CCC’s uncertain future

As part of its projection of future transfers from the community colleges to CSU, the Enrollment Demand, Capacity Assessment, and Cost Analysis for Campus Sites study provides a pre-pandemic perspective on the future of community college enrollment (HOK et al. 2020a, HOK et al. 2020b). The study projects that community college enrollment among students taking 12 or more units per semester—a key indicator of the likelihood of transfer—would drop slightly from 2017 to 2035, with growth in the Central Valley and Inland Empire and declines in the Bay Area and Los Angeles. Alternatively, in its five-year capital outlay plan released in February 2024, the California Community College Chancellor’s Office projected 1.7 percent enrollment growth, an increase of over 24,000 students, from 2024–25 to 2028–29 (CCCCO 2024). While these differing projections reflect uncertainty about community college enrollment, increases over the past year suggest that growth may be possible. What does seem certain is CCC’s need for additional funding for capital facilities to accommodate any enrollment growth.

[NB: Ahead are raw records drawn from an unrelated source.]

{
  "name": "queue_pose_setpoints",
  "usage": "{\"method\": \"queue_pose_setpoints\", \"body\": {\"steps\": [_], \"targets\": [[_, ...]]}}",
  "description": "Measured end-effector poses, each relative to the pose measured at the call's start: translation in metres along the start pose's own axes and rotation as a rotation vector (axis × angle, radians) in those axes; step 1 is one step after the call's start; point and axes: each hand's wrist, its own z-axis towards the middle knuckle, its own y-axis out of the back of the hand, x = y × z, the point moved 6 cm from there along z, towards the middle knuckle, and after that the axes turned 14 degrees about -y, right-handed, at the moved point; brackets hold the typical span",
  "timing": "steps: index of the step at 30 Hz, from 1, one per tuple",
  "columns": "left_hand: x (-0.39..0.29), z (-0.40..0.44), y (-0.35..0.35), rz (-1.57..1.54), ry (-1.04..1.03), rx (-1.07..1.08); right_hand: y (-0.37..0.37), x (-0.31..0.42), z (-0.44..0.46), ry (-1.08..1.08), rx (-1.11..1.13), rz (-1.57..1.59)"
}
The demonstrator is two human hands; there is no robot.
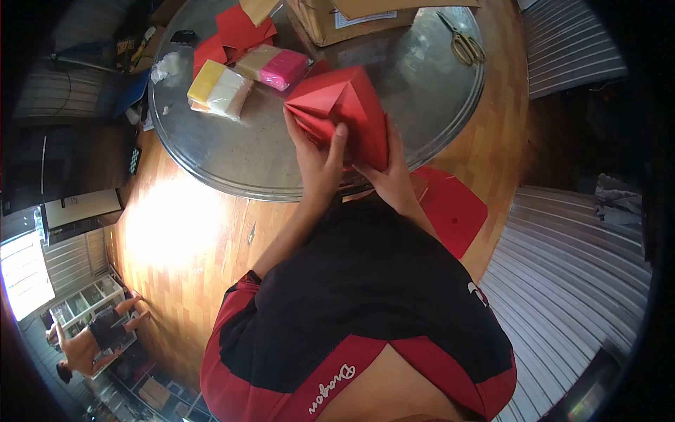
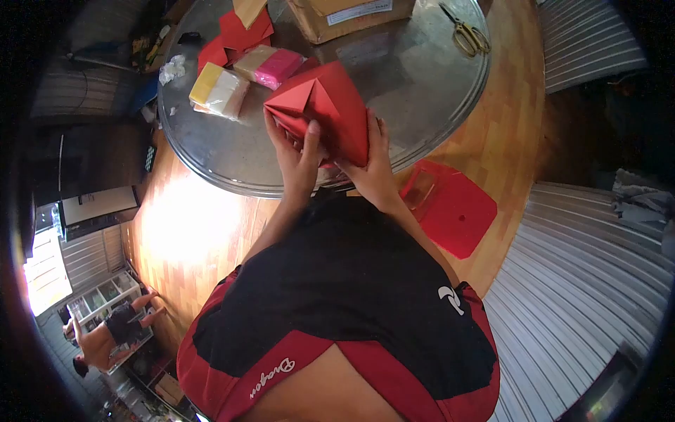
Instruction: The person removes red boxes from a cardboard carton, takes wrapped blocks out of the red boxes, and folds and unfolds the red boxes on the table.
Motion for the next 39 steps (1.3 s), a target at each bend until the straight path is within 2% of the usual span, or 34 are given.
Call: {"method": "queue_pose_setpoints", "body": {"steps": [1, 3, 5, 8, 12, 14, 15, 17, 19, 20, 21, 22, 23, 24, 25, 26, 28, 29, 30, 31, 34, 36, 37, 39], "targets": [[-0.001, -0.004, -0.006, -0.057, -0.011, 0.019, 0.008, 0.000, -0.002, 0.057, -0.088, -0.160], [-0.004, -0.007, -0.016, -0.009, -0.044, 0.052, 0.016, -0.003, -0.006, 0.074, -0.115, -0.164], [0.002, -0.008, -0.025, 0.022, 0.006, 0.105, 0.024, -0.005, -0.011, 0.093, -0.148, -0.168], [-0.016, -0.008, -0.041, -0.166, 0.001, 0.219, 0.043, -0.014, -0.013, 0.059, -0.229, -0.105], [-0.022, -0.011, -0.052, -0.150, -0.104, 0.347, 0.055, -0.031, -0.014, -0.044, -0.192, 0.074], [-0.032, -0.019, -0.060, -0.399, 0.059, 0.427, 0.056, -0.035, -0.012, -0.088, -0.179, 0.155], [-0.028, -0.020, -0.059, -0.397, 0.059, 0.424, 0.059, -0.038, -0.009, -0.159, -0.209, 0.201], [-0.034, -0.025, -0.056, -0.153, -0.360, 0.517, 0.060, -0.029, -0.009, -0.225, -0.225, 0.241], [-0.036, -0.028, -0.054, -0.121, -0.446, 0.517, 0.046, -0.015, -0.016, -0.420, -0.046, 0.550], [-0.040, -0.029, -0.052, -0.097, -0.530, 0.527, 0.042, -0.020, -0.012, -0.417, -0.027, 0.544], [-0.037, -0.028, -0.048, -0.083, -0.532, 0.513, 0.035, -0.028, -0.008, -0.415, 0.087, 0.604], [-0.034, -0.026, -0.045, -0.069, -0.527, 0.520, 0.025, -0.027, -0.005, -0.415, 0.201, 0.662], [-0.031, -0.025, -0.042, -0.055, -0.520, 0.527, 0.019, -0.027, -0.004, -0.416, 0.219, 0.654], [-0.025, -0.024, -0.037, -0.044, -0.519, 0.512, 0.018, -0.021, -0.005, -0.297, 0.129, 0.622], [-0.007, -0.019, -0.027, -0.152, -0.330, 0.400, 0.019, -0.013, -0.005, -0.178, 0.040, 0.590], [0.014, -0.016, -0.018, -0.260, -0.143, 0.286, 0.015, -0.010, -0.004, -0.179, 0.055, 0.585], [0.052, -0.018, -0.002, -0.477, 0.229, 0.054, 0.006, 0.010, -0.003, -0.020, 0.142, 0.421], [0.049, -0.014, 0.003, -0.585, 0.415, -0.063, 0.004, 0.014, -0.003, -0.021, 0.150, 0.418], [0.036, -0.012, 0.007, -0.738, 0.495, -0.177, -0.001, 0.021, -0.004, 0.042, 0.136, 0.112], [0.034, -0.009, 0.013, -0.740, 0.492, -0.185, -0.008, 0.027, -0.005, 0.107, 0.120, -0.194], [0.044, -0.004, 0.036, -0.891, 0.566, -0.299, -0.022, 0.034, -0.001, 0.102, 0.139, -0.194], [0.050, 0.000, 0.052, -0.617, 0.365, -0.059, -0.029, 0.038, 0.004, 0.086, 0.112, -0.295], [0.046, 0.004, 0.058, -0.618, 0.360, -0.071, -0.032, 0.039, 0.008, 0.069, 0.075, -0.390], [0.023, 0.018, 0.073, -0.323, 0.121, 0.029, -0.044, 0.044, 0.011, 0.051, 0.069, -0.417]]}}
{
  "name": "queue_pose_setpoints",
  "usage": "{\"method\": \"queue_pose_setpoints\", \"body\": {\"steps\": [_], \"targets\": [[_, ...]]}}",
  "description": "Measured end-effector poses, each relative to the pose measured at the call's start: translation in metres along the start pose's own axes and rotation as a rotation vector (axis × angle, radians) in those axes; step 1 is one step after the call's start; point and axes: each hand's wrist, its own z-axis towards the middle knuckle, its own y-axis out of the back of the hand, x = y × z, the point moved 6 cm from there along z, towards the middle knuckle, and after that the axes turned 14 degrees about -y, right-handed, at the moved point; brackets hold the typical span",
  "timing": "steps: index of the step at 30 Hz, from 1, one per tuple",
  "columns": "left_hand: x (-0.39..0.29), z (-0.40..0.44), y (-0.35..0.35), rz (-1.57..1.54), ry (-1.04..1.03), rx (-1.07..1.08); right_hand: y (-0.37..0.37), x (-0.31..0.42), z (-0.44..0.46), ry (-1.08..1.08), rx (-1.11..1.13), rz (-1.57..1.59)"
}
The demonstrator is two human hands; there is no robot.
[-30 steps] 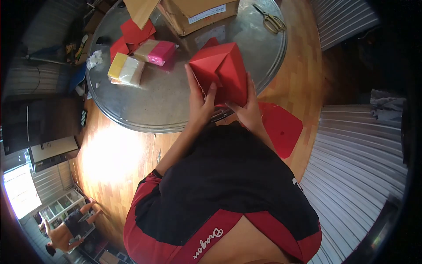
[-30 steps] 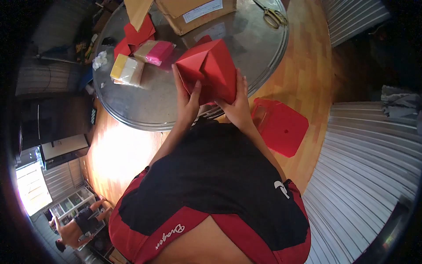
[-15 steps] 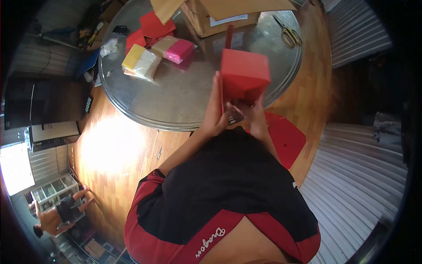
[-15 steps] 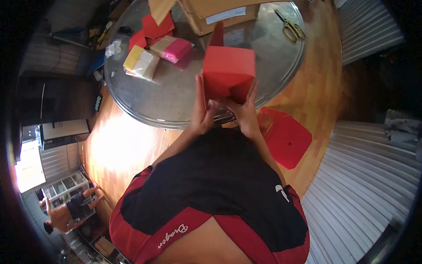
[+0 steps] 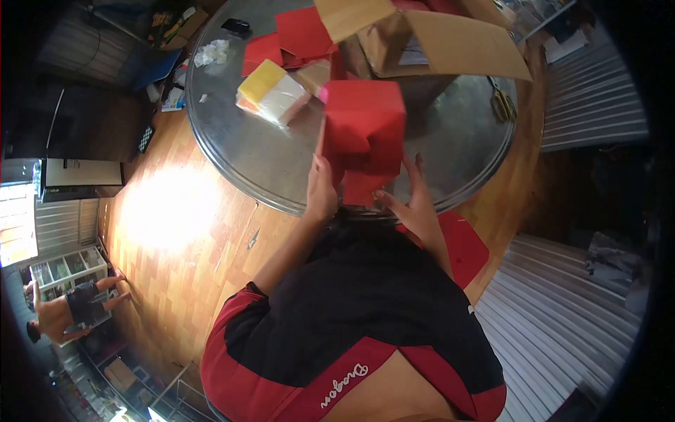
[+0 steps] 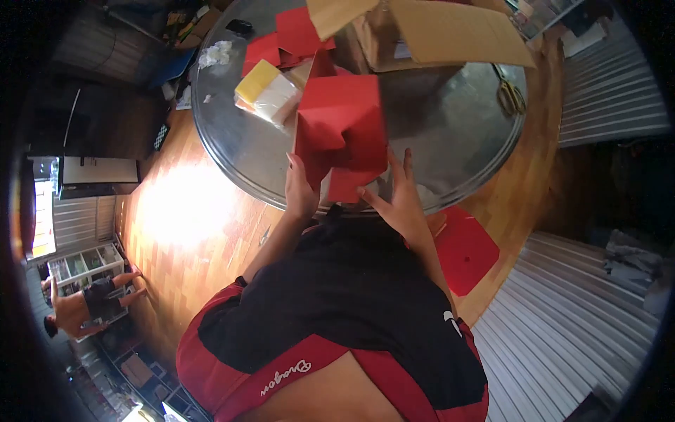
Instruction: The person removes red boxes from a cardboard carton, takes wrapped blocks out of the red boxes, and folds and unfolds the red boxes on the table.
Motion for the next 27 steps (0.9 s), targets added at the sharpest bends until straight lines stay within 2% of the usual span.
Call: {"method": "queue_pose_setpoints", "body": {"steps": [1, 3, 5, 7, 8, 9, 11, 15, 16, 18, 19, 21, 22, 24, 25, 26, 27], "targets": [[-0.006, 0.007, 0.007, 0.001, -0.001, -0.016, -0.005, 0.005, 0.004, -0.026, -0.009, -0.020], [-0.037, 0.019, 0.007, 0.171, -0.317, 0.249, -0.017, 0.022, 0.015, -0.035, -0.034, 0.042], [-0.049, 0.024, 0.014, 0.245, -0.379, 0.299, -0.039, 0.038, 0.023, -0.048, -0.060, 0.103], [-0.063, 0.024, 0.020, 0.373, -0.527, 0.393, -0.048, 0.054, 0.024, 0.065, -0.341, 0.343], [-0.069, 0.024, 0.022, 0.428, -0.610, 0.416, -0.053, 0.054, 0.027, 0.093, -0.389, 0.446], [-0.074, 0.026, 0.029, 0.414, -0.614, 0.389, -0.060, 0.055, 0.030, 0.092, -0.350, 0.558], [-0.085, 0.026, 0.037, 0.539, -0.743, 0.500, -0.075, 0.052, 0.038, 0.060, -0.197, 0.774], [-0.075, 0.048, 0.075, 0.684, -0.657, 0.404, -0.111, 0.049, 0.058, -0.078, 0.184, 0.953], [-0.073, 0.058, 0.089, 0.744, -0.635, 0.366, -0.118, 0.050, 0.064, -0.100, 0.244, 0.963], [-0.078, 0.076, 0.121, 0.685, -0.449, 0.248, -0.132, 0.048, 0.074, -0.130, 0.329, 0.928], [-0.078, 0.081, 0.137, 0.692, -0.450, 0.244, -0.138, 0.048, 0.079, -0.140, 0.362, 0.909], [-0.063, 0.087, 0.158, 0.643, -0.303, 0.485, -0.150, 0.050, 0.086, -0.143, 0.389, 0.898], [-0.059, 0.087, 0.165, 0.642, -0.301, 0.476, -0.155, 0.052, 0.089, -0.158, 0.405, 1.000], [-0.048, 0.081, 0.184, 0.657, -0.231, 0.347, -0.166, 0.058, 0.088, -0.191, 0.437, 1.097], [-0.044, 0.081, 0.192, 0.654, -0.130, 0.258, -0.174, 0.070, 0.088, -0.173, 0.524, 1.224], [-0.043, 0.079, 0.194, 0.666, -0.123, 0.248, -0.181, 0.079, 0.090, -0.150, 0.614, 1.353], [-0.042, 0.076, 0.208, 0.647, -0.044, 0.033, -0.188, 0.081, 0.095, -0.154, 0.630, 1.357]]}}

UC, CSU, and CCC Face Capital Facilities Funding Challenges

Historically, UC and CSU received capital facilities funding via voter-approved General Obligation (GO) bonds or lease-revenue bonds. However, no GO bonds have been approved since 2006. Funding streams have shifted since the systems were granted expanded debt-financing authority; funding now comprises a complex blend of debt instruments and revenue sources, including state bonds and loans, investment income, private investment, student fees, and philanthropy. It must be noted that CSU campuses have significantly less access to these sources than UC.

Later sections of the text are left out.